Glenn T. Seaborg, National Commission on Education, 1983
I’m way behind, but I’ll catch up. The good news is that there’s a lot more Mamelukes; I’ve been working on that. The ADSUS Zen portable keyboard is a godsend to two finger typists who had been touch typists before a stroke: the keys are big, and well separated, and it’s much easier to produce creative work on it. I have it and a 25” monitor up in the Monk’s Cell, and when I can get up there – when the distractions down here slow up a bit – I go up and work, and I can write a lot faster. I don’t have Outlook on it yet, which means I can’t do these essays up there yet since I need access to mail with cut and paste when I do them.
Access I have: I can control this downstairs computer with the Zen. But I have forgotten how to cut and paste between the machine I am controlling and the machine I’m controlling it with. I also need to install LiveWriter on the Zen, and Microsoft has put LiveWriter on the DNR list and left it abandoned. I’ll get up there. It will just be a while before I get there, because events tend to eat my time.
All of which is an explanation for why I have neglected this place. Apologies.
I note that Trump is catching up to Hillary in the polls, although Trump has done almost nothing while Hillary and the general media have been frantically spending money denouncing Trump I’m not sure that needs comment. After all, neither is yet the actual nominee of any party. We haven’t had the Conventions yet. The Party structure – unknown to the Framers or the Constitution – has been put into Federal Law, and the formalities have to be followed.
Meanwhile, the rage for diversity as opposed to assimilation – what I was taught in school as the “Melting Pot” that was the foundation of Americanism – has taken off. The original goal of Abolition was the assimilation of the Freedmen into American society. Where it worked – and there were only a few places where it worked – it worked well. And for groups – races, nationalities, cultures – other than African Americans it worked well. Sure, there was some conflict over Wops, Hunkies, Paddies, Italian-Americans, Greek-Americans, Irish-Americans, but the Melting Pot was triumphant.
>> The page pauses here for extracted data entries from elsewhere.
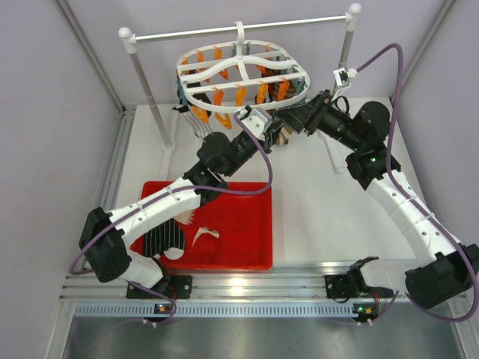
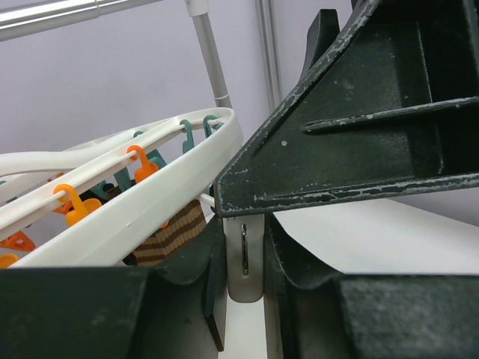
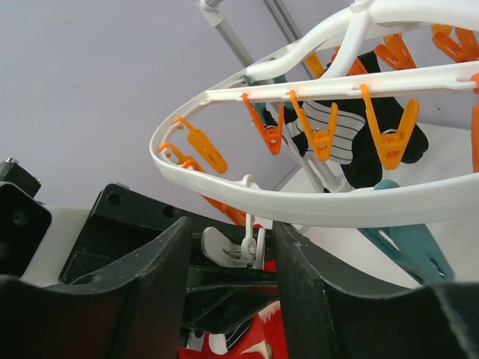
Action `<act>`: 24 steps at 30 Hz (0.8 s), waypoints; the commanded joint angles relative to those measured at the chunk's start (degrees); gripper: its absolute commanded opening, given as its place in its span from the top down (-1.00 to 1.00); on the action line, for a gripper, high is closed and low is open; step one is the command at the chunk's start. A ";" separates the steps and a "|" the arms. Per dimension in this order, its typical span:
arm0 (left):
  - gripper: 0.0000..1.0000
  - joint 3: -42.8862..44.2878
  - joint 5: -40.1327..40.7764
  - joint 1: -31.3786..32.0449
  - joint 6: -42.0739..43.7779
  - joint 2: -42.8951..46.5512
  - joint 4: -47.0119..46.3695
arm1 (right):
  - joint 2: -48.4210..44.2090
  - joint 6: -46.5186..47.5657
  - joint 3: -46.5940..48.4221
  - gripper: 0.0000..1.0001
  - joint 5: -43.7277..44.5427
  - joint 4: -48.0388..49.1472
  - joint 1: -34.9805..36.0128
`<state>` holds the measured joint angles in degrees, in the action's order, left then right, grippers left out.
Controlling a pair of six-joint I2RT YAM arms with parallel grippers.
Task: Clip the socks to the hanger
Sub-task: Open the clamp at the hanger.
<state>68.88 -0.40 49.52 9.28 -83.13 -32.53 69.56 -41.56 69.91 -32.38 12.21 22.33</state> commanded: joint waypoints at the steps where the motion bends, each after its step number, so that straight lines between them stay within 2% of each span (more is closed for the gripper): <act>1: 1.00 1.16 -3.11 0.49 0.57 -0.27 -1.40 | 0.05 1.83 3.74 0.10 1.62 -1.22 -0.27; 4: 1.00 1.69 -3.11 0.49 0.65 -0.63 -0.87 | -0.13 3.59 4.18 0.20 2.23 -2.80 -0.18; 7: 0.89 1.87 -2.85 0.58 0.65 -0.80 -0.69 | -0.04 6.14 4.97 0.50 3.81 -5.52 -0.09; 8: 0.83 1.96 -2.76 0.58 0.57 -0.54 -0.43 | -0.04 6.49 5.06 0.60 4.08 -5.96 0.00; 9: 0.65 1.87 -2.50 0.49 0.65 -0.45 -0.25 | -0.04 7.19 5.24 0.64 4.34 -6.75 0.00; 11: 0.50 1.70 -2.50 0.49 0.39 0.16 0.54 | 0.05 7.55 5.41 0.78 4.43 -6.93 0.00; 12: 0.34 1.35 -2.41 0.49 0.22 0.34 0.80 | 0.31 7.46 5.41 0.83 4.43 -7.02 0.00; 14: 0.22 1.17 -2.23 0.49 0.04 1.48 1.51 | 0.66 7.37 5.68 0.98 4.34 -6.76 -0.09; 15: 0.10 0.99 -2.15 0.49 -0.31 2.00 2.73 | 0.75 7.20 5.59 1.00 4.43 -6.67 -0.09; 19: -0.17 0.91 -3.45 0.41 -1.01 7.17 9.66 | 0.84 6.84 5.41 1.00 4.43 -6.14 -0.27; 21: -0.25 0.12 -3.81 0.40 -2.41 9.91 14.14 | 0.58 7.02 5.15 1.00 4.52 -5.97 -0.44; 22: -0.32 -0.32 -4.42 0.49 -2.77 12.88 20.17 | 0.58 7.11 5.06 1.00 4.52 -5.97 -0.44; 24: -0.35 -2.16 -5.22 0.23 -3.82 16.06 26.35 | 0.49 7.46 4.89 1.00 4.69 -6.23 -0.70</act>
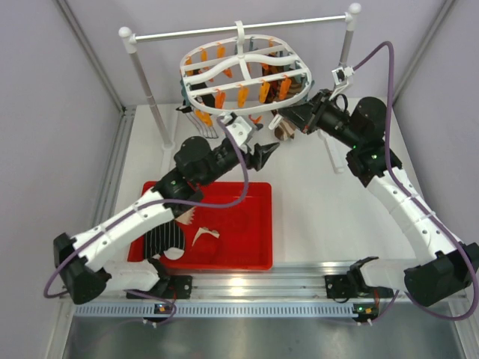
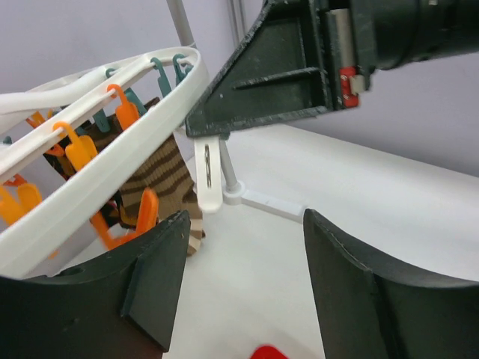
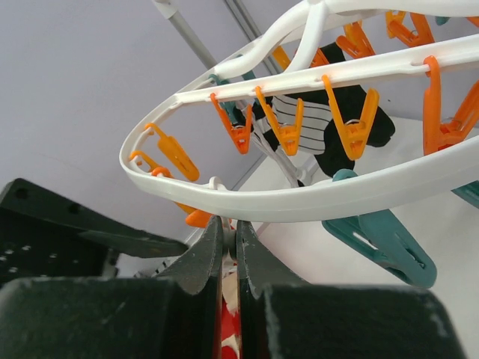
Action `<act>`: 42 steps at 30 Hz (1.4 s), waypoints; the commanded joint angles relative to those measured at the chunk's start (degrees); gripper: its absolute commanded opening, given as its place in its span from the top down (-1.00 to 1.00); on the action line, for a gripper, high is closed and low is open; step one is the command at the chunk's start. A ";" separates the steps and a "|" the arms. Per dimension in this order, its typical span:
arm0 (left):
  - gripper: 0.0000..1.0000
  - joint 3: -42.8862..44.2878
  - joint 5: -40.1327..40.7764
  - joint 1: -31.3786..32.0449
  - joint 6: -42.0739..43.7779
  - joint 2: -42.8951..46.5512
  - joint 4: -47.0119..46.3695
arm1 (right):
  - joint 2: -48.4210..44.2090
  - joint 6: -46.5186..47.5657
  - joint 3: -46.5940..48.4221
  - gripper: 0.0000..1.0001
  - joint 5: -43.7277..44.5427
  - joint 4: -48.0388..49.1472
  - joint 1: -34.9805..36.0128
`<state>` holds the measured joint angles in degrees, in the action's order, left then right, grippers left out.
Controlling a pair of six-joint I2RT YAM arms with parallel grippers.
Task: Clip the socks to the hanger
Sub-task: Open the clamp at the hanger, then pick up the sock from the bin.
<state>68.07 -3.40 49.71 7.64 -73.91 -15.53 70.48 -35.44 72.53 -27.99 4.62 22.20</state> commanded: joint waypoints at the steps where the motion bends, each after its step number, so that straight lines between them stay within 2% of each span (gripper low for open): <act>1: -0.35 -1.97 -3.53 0.03 -2.10 10.24 15.21 | -0.60 1.43 2.18 1.00 0.30 1.27 -0.75; 4: -0.35 -5.84 -5.47 -0.84 -2.36 17.45 26.11 | -0.78 2.13 1.47 1.00 0.48 1.44 -1.01; 5: -0.33 -6.89 -10.44 -2.06 -2.71 19.05 28.34 | -0.69 2.22 1.30 1.00 0.48 1.44 -1.01; 9: -0.32 -10.68 -15.84 -14.52 -6.93 24.07 40.55 | -0.69 2.48 0.68 1.00 0.39 1.27 -1.36; 13: -0.25 -10.24 -16.56 -20.09 -4.92 22.68 52.33 | -0.87 3.62 0.59 1.00 0.48 0.39 -1.54; 15: -0.28 -9.89 -17.51 -22.02 -1.94 20.66 59.01 | -0.96 4.15 0.42 1.00 0.30 -0.31 -1.63; 17: -0.25 -9.45 -13.41 -22.29 -1.14 17.06 62.63 | -1.04 4.50 0.24 1.00 0.22 -0.75 -1.72; 18: -0.19 -10.15 -8.69 -22.99 -2.27 16.00 63.07 | -1.13 4.50 -0.11 1.00 0.30 -0.84 -1.72; 21: -0.12 -10.59 -5.31 -27.10 -7.79 12.83 62.91 | -1.66 4.77 -0.64 1.00 0.74 -1.11 -1.72; 22: -0.11 -10.77 -3.82 -27.82 -11.47 12.39 61.95 | -1.75 5.12 -0.72 1.00 0.92 -1.19 -1.72; 24: -0.11 -10.95 -1.80 -27.74 -13.43 11.77 61.32 | -1.57 5.03 -0.90 1.00 1.09 -1.20 -1.72; 26: -0.11 -11.47 5.55 -28.26 -19.56 10.72 59.39 | -1.48 4.94 -1.25 1.00 1.18 -0.84 -1.72; 31: -0.05 -12.00 4.90 -28.27 -26.44 2.57 60.26 | -0.78 5.03 -1.08 1.00 1.44 -0.67 -1.63; 37: -0.08 -17.00 4.89 -28.79 -33.03 -1.59 57.64 | -0.87 5.91 -0.64 1.00 1.62 -1.63 -1.81; 42: -0.05 -22.28 10.95 -30.99 -38.39 -1.50 54.73 | -1.31 5.74 -1.34 1.00 2.15 -1.46 -1.81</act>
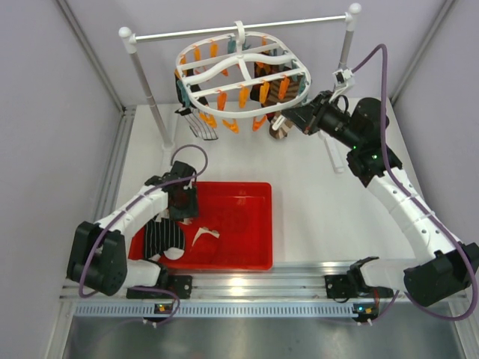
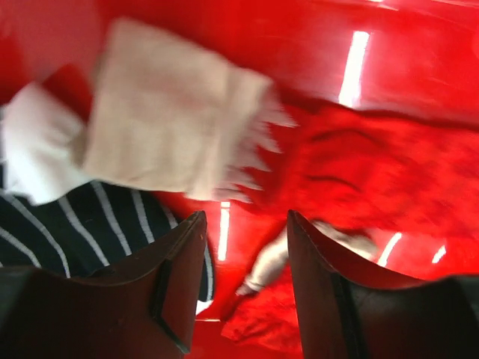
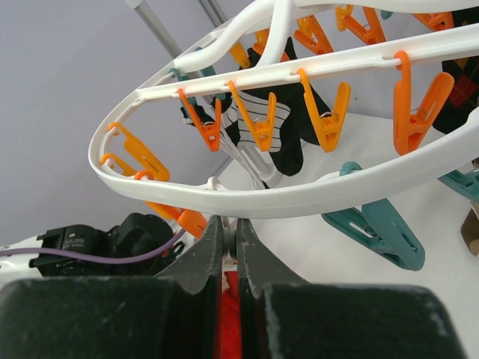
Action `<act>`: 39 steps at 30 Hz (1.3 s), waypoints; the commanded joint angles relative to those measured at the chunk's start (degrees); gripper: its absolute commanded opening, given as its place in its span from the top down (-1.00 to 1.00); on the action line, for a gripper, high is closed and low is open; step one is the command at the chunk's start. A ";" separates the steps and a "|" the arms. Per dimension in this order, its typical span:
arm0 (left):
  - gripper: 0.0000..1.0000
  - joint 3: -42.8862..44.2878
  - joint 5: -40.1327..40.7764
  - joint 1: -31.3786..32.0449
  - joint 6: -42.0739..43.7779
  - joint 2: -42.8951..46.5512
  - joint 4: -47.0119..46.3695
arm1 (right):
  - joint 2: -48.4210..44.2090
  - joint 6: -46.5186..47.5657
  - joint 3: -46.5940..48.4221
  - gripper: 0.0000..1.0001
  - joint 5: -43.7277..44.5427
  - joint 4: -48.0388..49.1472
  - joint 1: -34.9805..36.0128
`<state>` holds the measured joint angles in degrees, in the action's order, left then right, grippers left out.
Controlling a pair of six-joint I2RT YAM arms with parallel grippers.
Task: Clip the socks to the hanger
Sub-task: Pick up the sock from the bin.
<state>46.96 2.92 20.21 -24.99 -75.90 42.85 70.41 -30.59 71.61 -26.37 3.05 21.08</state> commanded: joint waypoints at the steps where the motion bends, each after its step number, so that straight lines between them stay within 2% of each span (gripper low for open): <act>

The denigration of national origins was fading out. The last major group to benefit from that was Orientals – Asians, since I am told that Oriental is now considered a denigration – have become a major factor in university admissions (as Jews once were), and places like Chinatown are pretty well transformed from ghettos to tourist attractions. The Asian American family down the street from us organizes annual Fourth of July children’s parades attended by everyone with children and many including local Movie/TV stars.
It was beginning to work on African Americans, despite the Great Society’s effects on the Black Family, but then came diversity. Now assimilation into the American cultural equality is denounced.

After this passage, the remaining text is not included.